FALLING IN LOVE WITH THE MARATHON
DEPENDS ON OPTIMIZING YOUR CHANCES FOR SUCCESS THROUGHOUT A 12- TO 16-WEEK BUILD
GET A PLAN:
A marathon requires planning throughout your training, including rest weeks that allow your body to recover and be ready for the next workout.
FIND A COACH:
A good coach can identify your strengths, manage you through low points and help you achieve more than you could on your own.
GET SOME REST:
As your training ramps up, your body needs time to recover from the stress of training. Make it a priority to get eight hours of sleep every night, and get off your feet when you can.
DO THE SPEEDWORK:
Yes, the marathon is an endurance race, but weekly hills, tempo runs, fartleks and/or intervals contribute significantly to the finely tuned machine you’ll bring to the start line.
WATCH WHAT YOU EAT:
You can’t get through a marathon without fuelling properly.
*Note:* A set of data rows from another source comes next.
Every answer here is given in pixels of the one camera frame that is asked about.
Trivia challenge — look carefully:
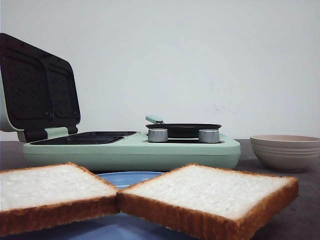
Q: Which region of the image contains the left silver control knob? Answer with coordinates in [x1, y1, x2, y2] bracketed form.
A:
[147, 128, 169, 143]

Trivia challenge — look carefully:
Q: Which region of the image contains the blue plate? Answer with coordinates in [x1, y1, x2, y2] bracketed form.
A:
[0, 171, 176, 240]

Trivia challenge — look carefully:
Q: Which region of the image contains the beige ribbed bowl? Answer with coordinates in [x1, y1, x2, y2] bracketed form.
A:
[250, 134, 320, 172]

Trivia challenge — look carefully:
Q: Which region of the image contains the silver control knob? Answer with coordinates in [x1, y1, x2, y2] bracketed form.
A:
[198, 129, 220, 144]
[147, 128, 169, 143]

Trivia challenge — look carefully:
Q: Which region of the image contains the mint green sandwich maker lid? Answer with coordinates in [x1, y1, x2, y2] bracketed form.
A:
[0, 33, 81, 143]

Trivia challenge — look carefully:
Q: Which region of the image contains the black frying pan green handle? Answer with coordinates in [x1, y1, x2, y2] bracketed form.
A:
[145, 115, 222, 139]

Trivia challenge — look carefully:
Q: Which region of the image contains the white bread slice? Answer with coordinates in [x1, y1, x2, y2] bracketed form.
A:
[0, 162, 119, 237]
[117, 164, 299, 240]

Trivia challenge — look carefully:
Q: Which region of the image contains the mint green breakfast maker base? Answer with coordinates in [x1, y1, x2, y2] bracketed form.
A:
[23, 131, 241, 172]

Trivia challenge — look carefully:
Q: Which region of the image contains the right silver control knob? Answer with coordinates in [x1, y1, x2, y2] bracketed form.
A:
[198, 129, 220, 144]

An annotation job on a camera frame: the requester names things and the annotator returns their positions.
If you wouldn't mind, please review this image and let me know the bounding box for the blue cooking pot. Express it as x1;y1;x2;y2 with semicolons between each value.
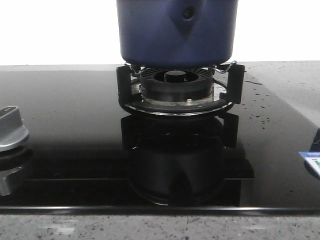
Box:
116;0;238;69

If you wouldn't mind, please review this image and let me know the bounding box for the black pot support grate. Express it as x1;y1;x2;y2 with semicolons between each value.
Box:
116;61;245;117

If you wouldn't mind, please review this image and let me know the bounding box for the black gas burner head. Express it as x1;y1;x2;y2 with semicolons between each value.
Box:
140;68;213;102

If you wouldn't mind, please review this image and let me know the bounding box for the black glass stove top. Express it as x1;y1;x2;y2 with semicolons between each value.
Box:
0;70;320;216

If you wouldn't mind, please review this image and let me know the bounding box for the silver stove control knob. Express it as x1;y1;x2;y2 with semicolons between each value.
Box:
0;106;29;152

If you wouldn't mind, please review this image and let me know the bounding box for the blue energy label sticker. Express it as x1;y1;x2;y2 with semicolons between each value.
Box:
299;151;320;180

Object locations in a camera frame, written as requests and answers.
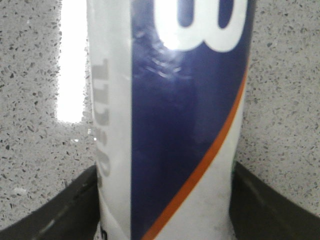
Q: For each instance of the clear Wilson tennis ball can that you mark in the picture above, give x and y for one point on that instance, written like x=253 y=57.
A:
x=168 y=86

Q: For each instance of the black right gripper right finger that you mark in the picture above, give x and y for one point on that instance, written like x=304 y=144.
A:
x=258 y=212

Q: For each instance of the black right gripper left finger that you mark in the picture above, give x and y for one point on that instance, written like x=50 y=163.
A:
x=71 y=215

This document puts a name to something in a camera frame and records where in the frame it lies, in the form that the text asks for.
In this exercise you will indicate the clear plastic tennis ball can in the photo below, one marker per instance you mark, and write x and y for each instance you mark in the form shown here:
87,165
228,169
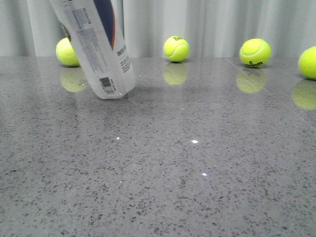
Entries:
95,35

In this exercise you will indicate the middle yellow tennis ball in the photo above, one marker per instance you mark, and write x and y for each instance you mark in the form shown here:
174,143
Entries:
176,49

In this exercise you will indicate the yellow tennis ball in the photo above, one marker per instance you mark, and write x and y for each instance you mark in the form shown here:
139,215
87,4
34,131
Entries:
176,49
307,63
66,54

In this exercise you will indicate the left yellow tennis ball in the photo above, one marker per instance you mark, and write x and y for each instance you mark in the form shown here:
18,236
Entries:
66,54

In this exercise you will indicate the yellow tennis ball number three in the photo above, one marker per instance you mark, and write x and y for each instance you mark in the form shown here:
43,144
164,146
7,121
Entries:
255,52

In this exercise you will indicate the far right yellow tennis ball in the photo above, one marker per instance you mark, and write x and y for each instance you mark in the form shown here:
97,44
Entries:
307,63

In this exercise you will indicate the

That starts with good, balanced nutrition throughout the training cycle. It also includes finding a pre-race meal that won’t sit heavy in your stomach and practising your in-race nutrition (gels, chews, beans, sports drinks) that replenish your energy stores without upsetting your stomach.
GET STRONGER:
Your feet will get you to the start line, but it’s the rest of your body – hips, hamstrings, core, back and shoulders – that carry you to the finish. Weekly strength and mobility exercises are crucial to keeping you upright throughout the race.
TEST YOUR GEAR:
Blisters, extreme temperatures and tech breakdowns happen, so test everything you plan to wear or use on race day during long runs to make sure it performs well in all conditions.